- Provided records
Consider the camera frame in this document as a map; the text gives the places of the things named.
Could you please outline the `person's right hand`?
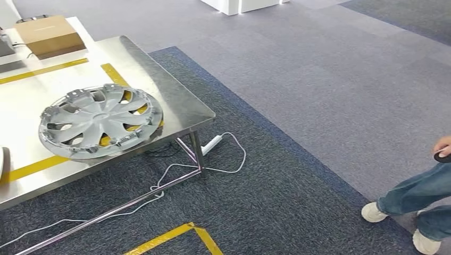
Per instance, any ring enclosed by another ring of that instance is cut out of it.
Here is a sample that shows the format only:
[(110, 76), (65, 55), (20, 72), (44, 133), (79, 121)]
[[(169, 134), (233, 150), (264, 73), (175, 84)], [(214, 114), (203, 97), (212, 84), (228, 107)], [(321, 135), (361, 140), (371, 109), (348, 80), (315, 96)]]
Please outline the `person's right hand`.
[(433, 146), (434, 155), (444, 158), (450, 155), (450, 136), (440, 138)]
---
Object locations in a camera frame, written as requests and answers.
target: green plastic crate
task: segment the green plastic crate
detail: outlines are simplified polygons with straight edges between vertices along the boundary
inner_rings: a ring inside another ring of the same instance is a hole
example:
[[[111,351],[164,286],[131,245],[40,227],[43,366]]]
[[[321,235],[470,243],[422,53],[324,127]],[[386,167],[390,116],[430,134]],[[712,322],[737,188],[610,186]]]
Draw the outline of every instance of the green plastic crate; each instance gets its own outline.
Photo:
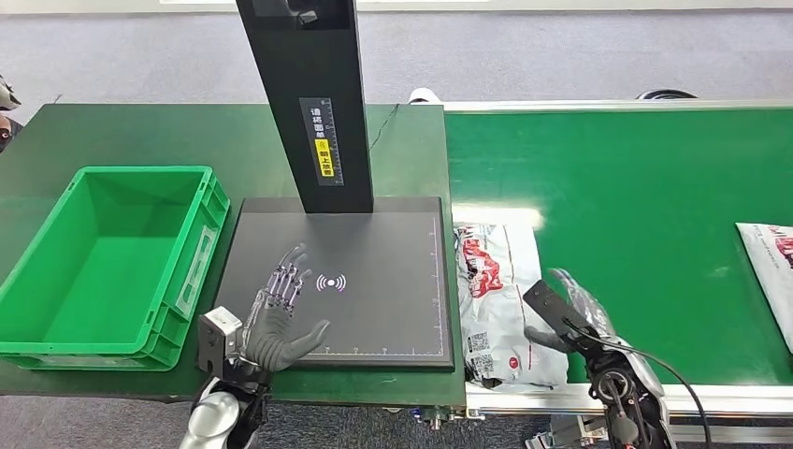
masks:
---
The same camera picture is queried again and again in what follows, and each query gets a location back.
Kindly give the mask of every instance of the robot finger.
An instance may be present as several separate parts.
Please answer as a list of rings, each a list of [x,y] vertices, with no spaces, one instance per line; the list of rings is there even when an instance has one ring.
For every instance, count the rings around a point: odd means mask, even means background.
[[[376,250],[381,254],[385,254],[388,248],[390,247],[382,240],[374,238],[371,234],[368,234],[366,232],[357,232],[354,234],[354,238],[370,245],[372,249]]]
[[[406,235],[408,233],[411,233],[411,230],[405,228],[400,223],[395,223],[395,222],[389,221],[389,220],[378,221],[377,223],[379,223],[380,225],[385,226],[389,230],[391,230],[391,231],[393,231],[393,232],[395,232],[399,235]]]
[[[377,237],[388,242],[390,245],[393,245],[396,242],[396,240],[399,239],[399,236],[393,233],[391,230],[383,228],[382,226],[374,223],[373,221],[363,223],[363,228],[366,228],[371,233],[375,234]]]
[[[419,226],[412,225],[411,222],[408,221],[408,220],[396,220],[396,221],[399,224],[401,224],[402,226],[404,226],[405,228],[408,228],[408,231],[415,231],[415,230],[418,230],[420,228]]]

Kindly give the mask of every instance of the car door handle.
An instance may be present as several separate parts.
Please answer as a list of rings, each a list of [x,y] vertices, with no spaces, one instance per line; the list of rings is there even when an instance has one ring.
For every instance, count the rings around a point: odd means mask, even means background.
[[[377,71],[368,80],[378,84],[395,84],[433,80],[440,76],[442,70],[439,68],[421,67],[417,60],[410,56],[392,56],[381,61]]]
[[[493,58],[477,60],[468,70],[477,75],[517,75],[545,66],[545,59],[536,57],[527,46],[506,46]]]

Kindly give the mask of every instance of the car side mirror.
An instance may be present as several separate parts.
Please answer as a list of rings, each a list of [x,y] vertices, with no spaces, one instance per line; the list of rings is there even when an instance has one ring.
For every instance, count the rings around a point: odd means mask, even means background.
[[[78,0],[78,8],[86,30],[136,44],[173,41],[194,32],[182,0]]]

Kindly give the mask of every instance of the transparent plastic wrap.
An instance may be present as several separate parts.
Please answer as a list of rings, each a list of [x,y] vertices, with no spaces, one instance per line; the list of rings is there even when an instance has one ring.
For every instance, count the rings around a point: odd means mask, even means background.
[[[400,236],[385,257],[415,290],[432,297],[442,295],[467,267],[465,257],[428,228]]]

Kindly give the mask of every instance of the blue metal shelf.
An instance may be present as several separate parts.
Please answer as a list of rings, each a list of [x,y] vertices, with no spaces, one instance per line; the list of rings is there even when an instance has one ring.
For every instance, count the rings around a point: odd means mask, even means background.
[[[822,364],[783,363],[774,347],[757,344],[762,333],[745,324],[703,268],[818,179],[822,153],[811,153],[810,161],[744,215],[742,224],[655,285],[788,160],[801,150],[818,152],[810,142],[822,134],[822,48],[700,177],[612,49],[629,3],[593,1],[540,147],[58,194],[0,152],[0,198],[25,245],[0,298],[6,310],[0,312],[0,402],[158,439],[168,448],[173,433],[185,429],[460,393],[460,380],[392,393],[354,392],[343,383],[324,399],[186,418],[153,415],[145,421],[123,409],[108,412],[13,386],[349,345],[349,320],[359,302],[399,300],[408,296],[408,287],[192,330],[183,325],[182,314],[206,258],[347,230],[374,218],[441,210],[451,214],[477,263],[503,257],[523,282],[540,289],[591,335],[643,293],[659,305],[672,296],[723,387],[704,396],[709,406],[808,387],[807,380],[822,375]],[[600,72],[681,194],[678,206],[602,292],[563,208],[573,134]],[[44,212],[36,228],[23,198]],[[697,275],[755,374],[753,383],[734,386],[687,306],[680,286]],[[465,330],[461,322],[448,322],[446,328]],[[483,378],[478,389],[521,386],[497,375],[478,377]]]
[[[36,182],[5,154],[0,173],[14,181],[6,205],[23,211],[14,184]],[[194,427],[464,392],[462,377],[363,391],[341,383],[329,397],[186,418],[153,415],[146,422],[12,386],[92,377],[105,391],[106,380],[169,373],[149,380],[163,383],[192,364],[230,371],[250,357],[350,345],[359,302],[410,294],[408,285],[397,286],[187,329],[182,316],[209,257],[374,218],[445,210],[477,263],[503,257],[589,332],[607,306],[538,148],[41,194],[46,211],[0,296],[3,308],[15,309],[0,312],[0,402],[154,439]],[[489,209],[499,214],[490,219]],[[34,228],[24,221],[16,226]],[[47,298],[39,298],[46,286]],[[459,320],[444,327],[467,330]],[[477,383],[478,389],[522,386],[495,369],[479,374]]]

- Exercise
Go through the records line by line and count those containing the string "same". Give only the total.

- Result
2